**Problem details:**
Give back the whole listing below exactly.

**Collected data:**
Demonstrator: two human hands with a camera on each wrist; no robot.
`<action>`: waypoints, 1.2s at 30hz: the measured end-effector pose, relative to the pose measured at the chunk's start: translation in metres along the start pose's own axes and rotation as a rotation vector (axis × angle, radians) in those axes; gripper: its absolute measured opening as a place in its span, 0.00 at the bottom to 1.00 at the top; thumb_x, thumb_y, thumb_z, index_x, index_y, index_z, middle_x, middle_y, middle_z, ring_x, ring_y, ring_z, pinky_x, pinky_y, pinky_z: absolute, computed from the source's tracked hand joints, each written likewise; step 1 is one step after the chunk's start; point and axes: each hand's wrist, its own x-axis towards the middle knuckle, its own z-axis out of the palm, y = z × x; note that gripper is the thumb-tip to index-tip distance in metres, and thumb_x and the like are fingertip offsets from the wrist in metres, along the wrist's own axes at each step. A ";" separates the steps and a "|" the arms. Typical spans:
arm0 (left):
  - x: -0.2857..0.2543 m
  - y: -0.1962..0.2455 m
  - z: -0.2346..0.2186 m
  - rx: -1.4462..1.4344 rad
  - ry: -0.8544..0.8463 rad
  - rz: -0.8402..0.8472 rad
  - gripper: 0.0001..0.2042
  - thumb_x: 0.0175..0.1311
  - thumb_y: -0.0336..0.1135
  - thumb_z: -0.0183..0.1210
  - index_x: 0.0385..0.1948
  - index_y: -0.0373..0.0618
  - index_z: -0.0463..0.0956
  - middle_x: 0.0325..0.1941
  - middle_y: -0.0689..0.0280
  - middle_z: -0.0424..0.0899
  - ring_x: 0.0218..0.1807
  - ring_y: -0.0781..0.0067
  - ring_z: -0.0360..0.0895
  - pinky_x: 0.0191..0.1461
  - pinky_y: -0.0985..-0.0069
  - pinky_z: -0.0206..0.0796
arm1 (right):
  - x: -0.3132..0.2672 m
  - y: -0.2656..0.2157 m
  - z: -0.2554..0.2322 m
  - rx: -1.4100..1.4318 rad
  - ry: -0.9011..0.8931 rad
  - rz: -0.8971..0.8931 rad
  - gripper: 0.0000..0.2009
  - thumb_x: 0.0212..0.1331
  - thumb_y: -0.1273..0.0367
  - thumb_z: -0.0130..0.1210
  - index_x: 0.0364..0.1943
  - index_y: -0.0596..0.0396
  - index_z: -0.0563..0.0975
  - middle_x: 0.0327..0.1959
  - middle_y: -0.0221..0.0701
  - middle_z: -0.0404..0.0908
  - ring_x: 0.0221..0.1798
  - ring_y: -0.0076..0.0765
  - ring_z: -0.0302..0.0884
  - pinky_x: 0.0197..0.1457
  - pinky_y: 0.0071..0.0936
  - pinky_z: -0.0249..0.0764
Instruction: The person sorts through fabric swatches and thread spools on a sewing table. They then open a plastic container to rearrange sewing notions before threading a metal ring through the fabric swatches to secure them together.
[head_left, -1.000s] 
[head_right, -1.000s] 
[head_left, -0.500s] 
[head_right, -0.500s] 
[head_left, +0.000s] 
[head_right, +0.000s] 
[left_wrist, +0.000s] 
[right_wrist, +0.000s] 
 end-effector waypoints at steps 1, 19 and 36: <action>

**Answer to this task:**
Demonstrator: two human hands with a camera on each wrist; no robot.
`<action>`: waypoints, 1.2s at 30hz: the measured end-effector pose, relative to the pose measured at the chunk's start: translation in metres along the start pose's own axes and rotation as a rotation vector (axis × angle, radians) in those axes; gripper: its absolute measured opening as a place in its span, 0.00 at the bottom to 1.00 at the top; thumb_x, thumb_y, thumb_z, index_x, index_y, index_z, middle_x, middle_y, middle_z, ring_x, ring_y, ring_z, pinky_x, pinky_y, pinky_z: absolute, computed from the source's tracked hand joints, each written likewise; step 1 is one step after the chunk's start; point and axes: each hand's wrist, its own x-axis towards the middle knuckle, its own z-axis out of the palm, y = z × x; note that gripper is the thumb-tip to index-tip distance in metres, and thumb_x and the like are fingertip offsets from the wrist in metres, along the wrist's own axes at each step. A ";" separates the steps and a "|" the arms. Typical spans:
arm0 (left):
  - x: -0.2857..0.2543 m
  - y: -0.1962..0.2455 m
  - z: -0.2346..0.2186 m
  - rx: -1.4462..1.4344 rad
  - ry: -0.8544..0.8463 rad
  - rz: -0.8402..0.8472 rad
  - gripper: 0.0001..0.2042
  - thumb_x: 0.0175..0.1311
  - thumb_y: -0.0336..0.1135
  - thumb_z: -0.0183..0.1210
  - index_x: 0.0385..0.1948
  - index_y: -0.0373..0.0618
  - index_z: -0.0463..0.0956
  - middle_x: 0.0325..0.1941
  - middle_y: -0.0689..0.0280
  - middle_z: -0.0424..0.0899
  - ring_x: 0.0218..0.1807
  - ring_y: -0.0781..0.0067
  - ring_z: -0.0360..0.0895
  - pinky_x: 0.0191..0.1461
  - pinky_y: -0.0985..-0.0069
  - pinky_z: -0.0206..0.0796
arm1 (right):
  - x: -0.3132..0.2672 m
  - y: -0.2656..0.2157 m
  - z: -0.2554..0.2322 m
  - rx: -1.4100..1.4318 rad
  - ry: -0.9011..0.8931 rad
  - rz: -0.8971..0.8931 rad
  - gripper: 0.0000..0.2009
  - thumb_x: 0.0212..0.1331
  - thumb_y: -0.1273..0.0367
  - thumb_z: -0.0130..0.1210
  - index_x: 0.0364..0.1943
  - index_y: -0.0596..0.0396
  - index_z: -0.0563..0.0975
  - middle_x: 0.0327..0.1959
  - middle_y: -0.0221..0.0701
  - middle_z: -0.0404..0.0908
  - ring_x: 0.0221..0.1798
  - ring_y: -0.0076..0.0765
  - ring_z: -0.0302..0.0884
  - pinky_x: 0.0197..0.1457
  - pinky_y: 0.0071..0.0936
  - pinky_z: -0.0249..0.0764
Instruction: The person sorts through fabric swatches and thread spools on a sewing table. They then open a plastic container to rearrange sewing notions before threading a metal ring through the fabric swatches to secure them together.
[head_left, -1.000s] 
[head_right, -1.000s] 
[head_left, -0.500s] 
[head_right, -0.500s] 
[head_left, +0.000s] 
[head_right, +0.000s] 
[left_wrist, +0.000s] 
[right_wrist, +0.000s] 
 end-effector waypoints at steps 1, 19 and 36: <action>

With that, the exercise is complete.